REQUIRED ACTION: Repeat every line of the data exactly; no picture belongs in the copy.

'''

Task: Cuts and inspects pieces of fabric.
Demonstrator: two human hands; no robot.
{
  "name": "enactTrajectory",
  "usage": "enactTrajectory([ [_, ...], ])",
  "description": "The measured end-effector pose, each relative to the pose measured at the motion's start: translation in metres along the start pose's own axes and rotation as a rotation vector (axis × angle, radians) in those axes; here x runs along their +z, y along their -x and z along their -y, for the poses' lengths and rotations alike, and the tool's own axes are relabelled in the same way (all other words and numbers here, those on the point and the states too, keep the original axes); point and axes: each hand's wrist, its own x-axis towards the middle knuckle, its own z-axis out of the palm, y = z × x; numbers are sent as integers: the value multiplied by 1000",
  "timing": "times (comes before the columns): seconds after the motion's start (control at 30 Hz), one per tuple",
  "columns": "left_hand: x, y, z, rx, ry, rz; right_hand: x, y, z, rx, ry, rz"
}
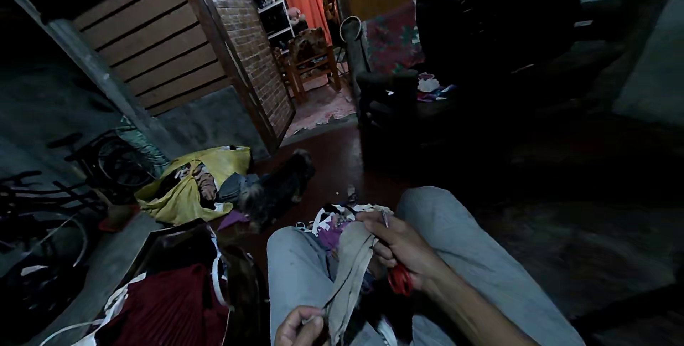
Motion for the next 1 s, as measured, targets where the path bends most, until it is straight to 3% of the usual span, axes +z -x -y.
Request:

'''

RESPONSE TO THE EXERCISE:
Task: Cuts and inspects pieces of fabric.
Demonstrator: two human hands; no robot.
{
  "name": "enactTrajectory",
  "usage": "enactTrajectory([ [_, ...], ])",
  "description": "The measured end-effector pose, each relative to the pose measured at the motion's start: translation in metres along the start pose's own axes and rotation as a rotation vector (axis × angle, radians) in those axes; here x runs along their +z, y along their -x and z along their -y, for the poses' lengths and rotations alike, and the tool's own axes are relabelled in the same way (all other words and numbers here, those on the point and the states too, keep the original axes); point and axes: each hand's wrist, its own x-axis towards the middle knuckle, its own z-axis out of the palm, y = z × x; numbers are sent as integers: the value multiplied by 1000",
  "timing": "times (comes before the columns): seconds after the motion's start (control at 30 Hz), one per tuple",
  "columns": "left_hand: x, y, z, rx, ry, rz; right_hand: x, y, z, rx, ry, rz"
}
Motion for the next 1 s, as measured, targets where the path bends most, until it is straight to 3% of the usual span, axes +z -x -y.
Request:

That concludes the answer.